== Exercise brief ==
For the listing that follows, give again exactly the lines from the one with "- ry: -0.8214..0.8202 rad" to the one with "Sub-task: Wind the", including both.

------------------------------------------------------------

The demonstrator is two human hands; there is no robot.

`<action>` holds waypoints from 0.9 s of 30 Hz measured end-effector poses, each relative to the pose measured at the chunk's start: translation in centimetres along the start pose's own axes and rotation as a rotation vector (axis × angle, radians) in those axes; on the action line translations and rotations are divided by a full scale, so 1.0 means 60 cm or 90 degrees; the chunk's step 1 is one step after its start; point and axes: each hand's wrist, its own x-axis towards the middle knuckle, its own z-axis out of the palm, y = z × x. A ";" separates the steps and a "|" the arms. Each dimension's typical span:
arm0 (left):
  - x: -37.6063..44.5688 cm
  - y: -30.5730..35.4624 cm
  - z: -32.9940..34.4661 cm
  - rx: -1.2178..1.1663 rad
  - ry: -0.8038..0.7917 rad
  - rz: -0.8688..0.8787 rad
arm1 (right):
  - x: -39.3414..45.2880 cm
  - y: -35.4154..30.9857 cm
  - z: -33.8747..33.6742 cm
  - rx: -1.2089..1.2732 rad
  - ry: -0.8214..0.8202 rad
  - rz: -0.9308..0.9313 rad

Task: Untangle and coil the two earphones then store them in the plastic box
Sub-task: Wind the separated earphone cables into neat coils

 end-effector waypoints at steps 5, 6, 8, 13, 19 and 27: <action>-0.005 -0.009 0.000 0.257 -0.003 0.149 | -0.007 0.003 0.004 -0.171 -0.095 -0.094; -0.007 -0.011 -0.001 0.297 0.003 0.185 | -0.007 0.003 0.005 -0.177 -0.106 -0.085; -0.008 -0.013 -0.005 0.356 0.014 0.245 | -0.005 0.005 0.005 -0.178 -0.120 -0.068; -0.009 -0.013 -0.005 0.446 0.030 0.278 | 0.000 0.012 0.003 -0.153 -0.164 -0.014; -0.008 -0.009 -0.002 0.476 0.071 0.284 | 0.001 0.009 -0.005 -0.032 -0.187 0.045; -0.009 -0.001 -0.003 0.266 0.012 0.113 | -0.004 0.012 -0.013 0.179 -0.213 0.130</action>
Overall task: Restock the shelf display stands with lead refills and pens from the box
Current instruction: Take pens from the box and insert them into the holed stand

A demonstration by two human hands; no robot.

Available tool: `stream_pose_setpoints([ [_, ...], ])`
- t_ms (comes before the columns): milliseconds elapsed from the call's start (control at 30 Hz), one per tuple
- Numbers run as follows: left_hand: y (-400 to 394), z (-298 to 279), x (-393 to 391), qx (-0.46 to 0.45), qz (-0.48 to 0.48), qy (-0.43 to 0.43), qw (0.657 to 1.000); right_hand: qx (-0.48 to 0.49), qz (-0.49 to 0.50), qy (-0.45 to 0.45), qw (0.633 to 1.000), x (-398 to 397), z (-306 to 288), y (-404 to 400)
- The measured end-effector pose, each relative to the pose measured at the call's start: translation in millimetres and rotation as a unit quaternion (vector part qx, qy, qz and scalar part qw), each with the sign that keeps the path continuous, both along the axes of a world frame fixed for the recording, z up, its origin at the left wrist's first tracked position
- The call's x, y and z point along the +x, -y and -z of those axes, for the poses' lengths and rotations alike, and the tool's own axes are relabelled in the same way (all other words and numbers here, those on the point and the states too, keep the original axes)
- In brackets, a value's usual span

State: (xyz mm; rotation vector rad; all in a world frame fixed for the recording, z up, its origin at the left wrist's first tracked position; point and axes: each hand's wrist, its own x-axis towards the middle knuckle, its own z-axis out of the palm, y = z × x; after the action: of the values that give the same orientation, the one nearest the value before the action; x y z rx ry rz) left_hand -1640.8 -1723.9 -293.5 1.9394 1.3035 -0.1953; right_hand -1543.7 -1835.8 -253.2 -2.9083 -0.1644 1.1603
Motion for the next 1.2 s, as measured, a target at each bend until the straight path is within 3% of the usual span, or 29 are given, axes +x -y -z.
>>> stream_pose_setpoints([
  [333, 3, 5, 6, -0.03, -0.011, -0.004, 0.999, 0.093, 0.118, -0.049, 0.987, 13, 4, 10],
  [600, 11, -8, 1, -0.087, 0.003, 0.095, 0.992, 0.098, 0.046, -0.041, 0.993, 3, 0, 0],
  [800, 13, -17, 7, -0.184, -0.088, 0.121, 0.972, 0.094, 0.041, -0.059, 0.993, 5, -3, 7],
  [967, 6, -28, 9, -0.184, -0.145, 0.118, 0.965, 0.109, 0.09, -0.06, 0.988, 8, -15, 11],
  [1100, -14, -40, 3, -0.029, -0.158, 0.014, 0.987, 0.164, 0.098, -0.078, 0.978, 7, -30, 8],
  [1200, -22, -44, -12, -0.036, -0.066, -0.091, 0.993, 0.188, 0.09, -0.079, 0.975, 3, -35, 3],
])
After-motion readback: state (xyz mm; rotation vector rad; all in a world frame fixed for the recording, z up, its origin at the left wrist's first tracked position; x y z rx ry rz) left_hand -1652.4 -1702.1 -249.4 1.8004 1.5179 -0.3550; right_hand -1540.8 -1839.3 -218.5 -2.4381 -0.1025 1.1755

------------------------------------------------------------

== Problem solution ==
  - ry: -0.8214..0.8202 rad
  - rz: -0.9308..0.9313 rad

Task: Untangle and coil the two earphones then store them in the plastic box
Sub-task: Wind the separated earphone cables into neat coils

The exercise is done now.